Burkhardt: Viele Fragen sind noch offen. Nach aktuellem Stand soll Prigoschin nach Belarus gehen und eine Amnestie für Wagner-Söldner ausgesprochen werden. Der Aufstand wird also nicht strafrechtlich verfolgt. Ob sich die Wagner-Kämpfer unter das Kommando des Verteidigungsministeriums unterordnen, scheint noch offen.

Der Deal steht in jedem Fall auf wackeligen Beinen. Prigoschin wird wissen, dass es für ihn keine Sicherheitsgarantien geben kann und die Gefahr besteht, dass er auch physisch beseitigt wird. Es besteht natürlich auch die Frage, inwieweit Putin die Wagner-Soldaten noch im Kampf gegen die Ukraine nutzen kann. Es wird sich in den nächsten Tagen zeigen, inwieweit hierarchische Kontrolle in die Armee und paramilitärischen Verbände zurückgebracht werden kann.

Fella: Es könnte sein, dass Russland die Wagner-Soldaten in die Streitkräfte integrieren möchte. Es ist aber fraglich, ob und bis zu welchem Grad das möglich und erfolgreich ist. Wagner war immer sehr dezentral und flexibel strukturiert. Außerdem operiert die Privatarmee global. Vielleicht operiert Wagner oder eine Nachfolgeorganisation von Belarus aus weiter.

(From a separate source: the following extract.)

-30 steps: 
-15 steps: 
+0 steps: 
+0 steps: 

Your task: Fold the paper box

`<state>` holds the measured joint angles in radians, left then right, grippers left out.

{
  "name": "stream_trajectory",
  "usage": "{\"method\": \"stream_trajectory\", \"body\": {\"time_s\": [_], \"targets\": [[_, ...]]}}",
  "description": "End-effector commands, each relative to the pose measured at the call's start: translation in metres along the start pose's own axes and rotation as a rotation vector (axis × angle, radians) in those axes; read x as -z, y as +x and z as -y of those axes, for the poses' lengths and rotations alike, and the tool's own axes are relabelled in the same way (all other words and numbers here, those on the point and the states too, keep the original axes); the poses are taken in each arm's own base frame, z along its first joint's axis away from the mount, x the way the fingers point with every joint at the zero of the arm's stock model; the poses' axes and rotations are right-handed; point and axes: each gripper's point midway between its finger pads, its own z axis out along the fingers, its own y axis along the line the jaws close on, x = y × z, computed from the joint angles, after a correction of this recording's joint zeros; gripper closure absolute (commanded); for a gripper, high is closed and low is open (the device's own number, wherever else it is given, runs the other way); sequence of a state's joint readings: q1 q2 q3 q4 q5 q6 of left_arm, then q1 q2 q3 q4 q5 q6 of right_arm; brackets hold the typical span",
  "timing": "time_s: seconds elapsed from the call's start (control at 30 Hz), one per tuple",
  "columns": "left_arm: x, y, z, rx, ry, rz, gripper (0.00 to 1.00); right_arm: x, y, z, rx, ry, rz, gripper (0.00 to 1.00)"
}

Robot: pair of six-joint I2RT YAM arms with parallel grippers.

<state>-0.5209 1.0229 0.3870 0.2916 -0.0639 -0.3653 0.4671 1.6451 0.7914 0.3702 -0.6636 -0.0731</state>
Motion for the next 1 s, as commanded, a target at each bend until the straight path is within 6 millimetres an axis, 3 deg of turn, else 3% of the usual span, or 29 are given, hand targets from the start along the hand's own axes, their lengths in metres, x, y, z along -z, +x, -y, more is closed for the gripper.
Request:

Vieles ist zum jetzigen Zeitpunkt hochspekulativ. Manche sehen sogar schon einen neuen Angriff auf die Ukraine aus Belarus durch ehemalige Wagner-Leute kommen. Ich rate aber dazu, den Ball flach zu halten und sich auf verschiedene Szenarien und ihre Folgen vorzubereiten, bis sich der Nebel des Krieges lichtet.

Zu den Personen:
Dr. Fabian Burkhardt ist Politikwissenschaftler am Leibniz-Institut für Ost- und Südosteuropaforschung und Co-Redakteur der Russland-Analysen, Ukraine-Analysen und des Russian Analytical Digest.
Dr. Tobias Fella ist ein Berliner Politikwissenschaftler. Er arbeitet als wissenschaftlicher Mitarbeiter am Institut für Friedensforschung und Sicherheitspolitik an der Universität Hamburg (IFSH).